__WHAT TO PRODUCE__.
Every entry below is to be copied exactly as written.
===== RECORDS SHOWN
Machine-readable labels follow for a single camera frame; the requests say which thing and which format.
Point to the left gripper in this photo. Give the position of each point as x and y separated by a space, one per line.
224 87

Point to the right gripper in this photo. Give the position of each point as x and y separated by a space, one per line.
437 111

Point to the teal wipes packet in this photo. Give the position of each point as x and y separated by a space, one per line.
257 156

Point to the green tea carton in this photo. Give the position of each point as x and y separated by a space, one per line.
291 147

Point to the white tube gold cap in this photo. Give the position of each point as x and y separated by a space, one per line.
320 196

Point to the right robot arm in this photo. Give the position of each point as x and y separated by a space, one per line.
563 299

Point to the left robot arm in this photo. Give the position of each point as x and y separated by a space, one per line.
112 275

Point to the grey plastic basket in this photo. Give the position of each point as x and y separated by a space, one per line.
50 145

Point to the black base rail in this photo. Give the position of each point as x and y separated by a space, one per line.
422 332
==========
__EXPECTED OUTPUT__.
Machine-readable labels follow for a single camera frame; the requests say which thing and which format.
Point to the left gripper in this photo. Give the position of each point as x and y separated by a space, one per line.
224 87

Point to the right gripper in this photo. Give the position of each point as x and y separated by a space, one per line.
437 111

Point to the teal wipes packet in this photo. Give the position of each point as x and y separated by a space, one per line.
257 156

Point to the green tea carton in this photo. Give the position of each point as x and y separated by a space, one per line.
291 147

Point to the white tube gold cap in this photo. Give the position of each point as x and y separated by a space, one per line.
320 196

Point to the right robot arm in this photo. Give the position of each point as x and y separated by a space, one per line.
563 299

Point to the left robot arm in this photo. Give the position of each point as x and y separated by a space, one per line.
112 275

Point to the grey plastic basket in this photo. Give the position of each point as x and y separated by a space, one per line.
50 145

Point to the black base rail in this photo. Give the position of each point as x and y separated by a space, one per line.
422 332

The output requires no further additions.